Neumann-Goretti benefits from talented young guards

Trust is earned, and when you're an underclassman playing with two of the nation's best players, it doesn't come easy.

It appears, however, that Christian Ings and Dymir Montague - sophomore and junior guards, respectively, for Neumann-Goretti - have earned their stripes.

As a result, the Saints, led by senior McDonald's all-American and Kentucky-bound guard Quade Green and Villanova-bound senior forward Dhamir Cosby-Roundtree, are as dangerous as ever.

Neumann-Goretti's 76-47 demolition of Del-Val in a PIAA Class 3A semifinal Tuesday at the Liacouras Center saw Ings and Montague combine for 24 points off the bench. Marcus Littles (10 points) and Noah Warren (nine) were also key contributors.

"All of us as a team stepped up because we knew Quade needed us," said Montague, who scored 10 points. "He was asking for us all season, and we finally came through when it counted."

Montague added: "When [Quade] moves the ball to us, it all moves fluidly because all the [defensive] eyes are on him."

Expect even more peepers on Green on Thursday in Hershey, when the Saints compete for a fourth consecutive PIAA title, this time against District 7's Lincoln Park, which beat Cardinal Wuerl, 54-46, on Monday.

Aside from his phenomenal footwork and the offensive sophistication of his game, part of Green's skill set - even as an underclassman himself - has included the ability to efficiently amass points.
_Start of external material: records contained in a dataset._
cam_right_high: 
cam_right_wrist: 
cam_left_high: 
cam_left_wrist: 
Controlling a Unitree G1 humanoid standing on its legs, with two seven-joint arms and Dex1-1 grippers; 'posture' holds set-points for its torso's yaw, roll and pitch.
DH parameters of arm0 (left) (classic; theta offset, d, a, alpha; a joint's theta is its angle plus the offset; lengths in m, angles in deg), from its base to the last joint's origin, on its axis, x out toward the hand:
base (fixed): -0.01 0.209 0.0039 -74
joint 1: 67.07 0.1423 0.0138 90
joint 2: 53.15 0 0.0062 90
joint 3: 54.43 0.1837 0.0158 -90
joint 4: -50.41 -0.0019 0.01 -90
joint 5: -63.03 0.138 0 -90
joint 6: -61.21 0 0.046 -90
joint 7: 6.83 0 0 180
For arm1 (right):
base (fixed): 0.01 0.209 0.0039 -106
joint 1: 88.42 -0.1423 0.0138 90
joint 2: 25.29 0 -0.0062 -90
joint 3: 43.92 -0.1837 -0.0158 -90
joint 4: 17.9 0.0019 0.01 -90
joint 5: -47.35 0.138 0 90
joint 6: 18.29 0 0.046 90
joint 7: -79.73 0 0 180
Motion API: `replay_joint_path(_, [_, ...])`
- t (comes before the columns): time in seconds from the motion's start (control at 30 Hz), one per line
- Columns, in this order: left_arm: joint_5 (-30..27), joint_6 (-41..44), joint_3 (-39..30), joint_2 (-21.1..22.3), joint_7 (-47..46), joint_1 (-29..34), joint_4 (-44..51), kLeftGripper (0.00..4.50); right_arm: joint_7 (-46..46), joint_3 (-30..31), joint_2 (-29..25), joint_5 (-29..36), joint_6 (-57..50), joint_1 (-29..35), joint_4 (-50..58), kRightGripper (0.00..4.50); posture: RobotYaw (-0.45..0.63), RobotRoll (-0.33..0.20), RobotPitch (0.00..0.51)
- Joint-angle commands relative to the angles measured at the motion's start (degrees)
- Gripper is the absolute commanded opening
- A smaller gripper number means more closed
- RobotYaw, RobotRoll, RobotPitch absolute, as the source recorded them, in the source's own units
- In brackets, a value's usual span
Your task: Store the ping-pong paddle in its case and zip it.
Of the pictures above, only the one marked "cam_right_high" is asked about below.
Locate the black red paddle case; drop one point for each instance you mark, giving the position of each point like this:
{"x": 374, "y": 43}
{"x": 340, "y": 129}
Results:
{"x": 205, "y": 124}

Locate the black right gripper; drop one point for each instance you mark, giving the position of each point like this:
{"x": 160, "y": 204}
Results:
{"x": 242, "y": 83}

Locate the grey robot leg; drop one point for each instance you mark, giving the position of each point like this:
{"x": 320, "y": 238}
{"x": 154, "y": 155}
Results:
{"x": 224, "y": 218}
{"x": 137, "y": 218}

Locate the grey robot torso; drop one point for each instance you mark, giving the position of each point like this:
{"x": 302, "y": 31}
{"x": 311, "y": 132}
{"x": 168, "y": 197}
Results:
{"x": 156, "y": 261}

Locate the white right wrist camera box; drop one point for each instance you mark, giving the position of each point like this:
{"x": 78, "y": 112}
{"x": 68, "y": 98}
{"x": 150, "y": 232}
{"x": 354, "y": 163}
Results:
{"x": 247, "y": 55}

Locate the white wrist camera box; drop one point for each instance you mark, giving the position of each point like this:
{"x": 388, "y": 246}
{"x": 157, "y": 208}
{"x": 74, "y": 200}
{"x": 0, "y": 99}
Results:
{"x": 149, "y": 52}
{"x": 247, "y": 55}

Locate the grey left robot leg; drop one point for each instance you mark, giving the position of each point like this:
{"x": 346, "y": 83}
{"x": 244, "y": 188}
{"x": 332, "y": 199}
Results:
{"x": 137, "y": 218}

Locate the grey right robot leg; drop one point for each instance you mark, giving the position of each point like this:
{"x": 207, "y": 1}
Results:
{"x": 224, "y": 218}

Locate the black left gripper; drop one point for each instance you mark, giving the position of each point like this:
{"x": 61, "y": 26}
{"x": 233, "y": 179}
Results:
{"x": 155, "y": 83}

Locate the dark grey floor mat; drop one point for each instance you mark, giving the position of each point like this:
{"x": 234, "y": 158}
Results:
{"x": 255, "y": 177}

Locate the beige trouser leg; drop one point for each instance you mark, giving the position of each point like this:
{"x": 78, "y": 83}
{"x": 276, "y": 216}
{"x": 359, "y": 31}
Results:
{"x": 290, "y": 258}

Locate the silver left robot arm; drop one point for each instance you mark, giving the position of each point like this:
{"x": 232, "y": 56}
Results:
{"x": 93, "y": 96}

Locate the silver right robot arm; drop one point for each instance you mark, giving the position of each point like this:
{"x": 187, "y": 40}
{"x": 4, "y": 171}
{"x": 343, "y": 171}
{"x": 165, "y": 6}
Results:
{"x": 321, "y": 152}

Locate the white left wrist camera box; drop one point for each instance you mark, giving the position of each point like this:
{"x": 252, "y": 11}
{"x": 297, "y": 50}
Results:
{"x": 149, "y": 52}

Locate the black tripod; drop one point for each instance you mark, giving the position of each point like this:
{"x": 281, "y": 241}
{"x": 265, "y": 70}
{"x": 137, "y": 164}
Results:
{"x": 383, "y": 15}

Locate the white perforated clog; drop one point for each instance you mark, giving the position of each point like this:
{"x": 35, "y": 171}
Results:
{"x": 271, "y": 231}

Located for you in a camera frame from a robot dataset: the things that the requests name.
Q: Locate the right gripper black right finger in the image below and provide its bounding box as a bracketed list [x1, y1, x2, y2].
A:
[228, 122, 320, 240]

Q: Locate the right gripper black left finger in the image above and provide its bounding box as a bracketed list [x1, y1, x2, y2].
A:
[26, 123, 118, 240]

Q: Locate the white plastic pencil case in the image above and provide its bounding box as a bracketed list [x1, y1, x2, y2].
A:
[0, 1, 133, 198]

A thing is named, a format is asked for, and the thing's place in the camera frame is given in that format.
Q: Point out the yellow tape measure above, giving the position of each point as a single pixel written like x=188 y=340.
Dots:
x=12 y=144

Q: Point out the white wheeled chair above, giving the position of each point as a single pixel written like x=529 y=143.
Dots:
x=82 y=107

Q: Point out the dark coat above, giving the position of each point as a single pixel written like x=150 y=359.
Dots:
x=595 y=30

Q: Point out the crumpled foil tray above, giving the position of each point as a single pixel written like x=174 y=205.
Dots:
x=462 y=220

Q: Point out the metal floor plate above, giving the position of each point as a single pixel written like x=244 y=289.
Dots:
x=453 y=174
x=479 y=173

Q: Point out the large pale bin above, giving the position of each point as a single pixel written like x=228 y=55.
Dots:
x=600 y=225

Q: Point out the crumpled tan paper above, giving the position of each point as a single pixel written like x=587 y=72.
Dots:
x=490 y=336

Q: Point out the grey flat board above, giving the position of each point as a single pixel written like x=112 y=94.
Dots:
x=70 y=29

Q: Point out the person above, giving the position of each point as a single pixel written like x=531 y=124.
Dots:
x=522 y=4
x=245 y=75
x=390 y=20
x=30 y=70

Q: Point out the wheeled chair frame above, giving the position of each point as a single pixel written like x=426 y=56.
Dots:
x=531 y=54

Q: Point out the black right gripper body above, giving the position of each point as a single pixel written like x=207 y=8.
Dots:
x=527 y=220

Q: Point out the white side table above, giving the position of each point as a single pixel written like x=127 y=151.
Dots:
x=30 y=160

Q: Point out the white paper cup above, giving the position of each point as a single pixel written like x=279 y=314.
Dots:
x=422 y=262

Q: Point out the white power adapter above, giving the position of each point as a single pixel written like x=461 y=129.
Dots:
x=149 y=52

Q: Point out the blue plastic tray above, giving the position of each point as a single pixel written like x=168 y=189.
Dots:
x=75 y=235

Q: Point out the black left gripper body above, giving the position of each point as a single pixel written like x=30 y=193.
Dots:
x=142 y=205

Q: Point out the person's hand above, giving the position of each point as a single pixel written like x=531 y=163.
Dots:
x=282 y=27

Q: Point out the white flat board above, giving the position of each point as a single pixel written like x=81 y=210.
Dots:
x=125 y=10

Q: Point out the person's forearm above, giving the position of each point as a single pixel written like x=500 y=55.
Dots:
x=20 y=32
For example, earlier this season, when the Saints knocked off Imhotep - currently the No. 6 team in the nation per USA Today - Green exploded for 37 points on 11-of-19 shooting and a 4-of-8 mark from three.

That type of ability, however, can also lead to teammates who defer too often.

A few weeks ago, Cosby-Roundtree said he wanted his younger teammates to realize they were as important to success as himself and Green.

After the team's 69-56 quarterfinal victory against Lancaster Mennonite, Neumann-Goretti coach Carl Arrigale said he noticed a few guys playing with more confidence.

"Definitely feel more confident," said Ings, who finished with 14 points Tuesday. "We've had a lot of practices where Quade is trusting us more and more, and he's giving us confidence, and he told us to just go out there and play and have fun."

At times this season, Ings has shown a deft touch from deep, the ability to create his own shot with ease, and superior spring with which to attack the rim.

He's listed by the team as 5-foot-10, but some outside the program argue he's at least 6-foot.

It matters little, however. Infinitely more important are his undeniable skills, humility, and willingness to compete, work, and learn from those around him.

"It helps me a lot," Ings said. "Going after Quade every day in practice, you know, he's the only Kentucky recruit in [the gym], and I'm taking him on every day. So when it's my turn to lead the team, I can. So I go at him; he comes at me. I know I'm not going to play against anybody as good as Quade, so I've got to play him harder and harder, which makes me better and better."

Ryan's valiant Raiders

Although Archbishop Ryan fell to Lonnie Walker and Reading on Tuesday night, the performances of seniors Fred Taylor and Izaiah Brockington deserve special consideration.

Taylor, a West Chester recruit, blocked seven shots, grabbed 10 rebounds (six offensive), and was a key reason the Raiders jumped out to an 11-point advantage in the second quarter.

In fact, Taylor had five blocks (two were of Walker) with 4 minutes, 50 seconds left in the second frame.

While Taylor buttressed the defense, Brockington supplied the first-half offense.

The senior New Jersey Tech recruit had 14 points by intermission, all while guarding - and being guarded by - Walker, a 6-foot-6 McDonald's all-American with frightening athletic ability.

After Walker exploded for 15 of his 35 points in the second quarter, Brockington, who was also forced to bring the ball up against Red Knights pressure, appeared spent in the second half.

As evidence, his third-quarter dunk attempt was thwarted by the front rim after he drove the lane and drew a light reach-in foul that occurred before his leap.

The 6-foot-4 lefty typically dunks with ease, which he did on a fastbreak in the first half.

Brockington finished with 16 points for the Raiders, a feisty but out-manned team that played only six players.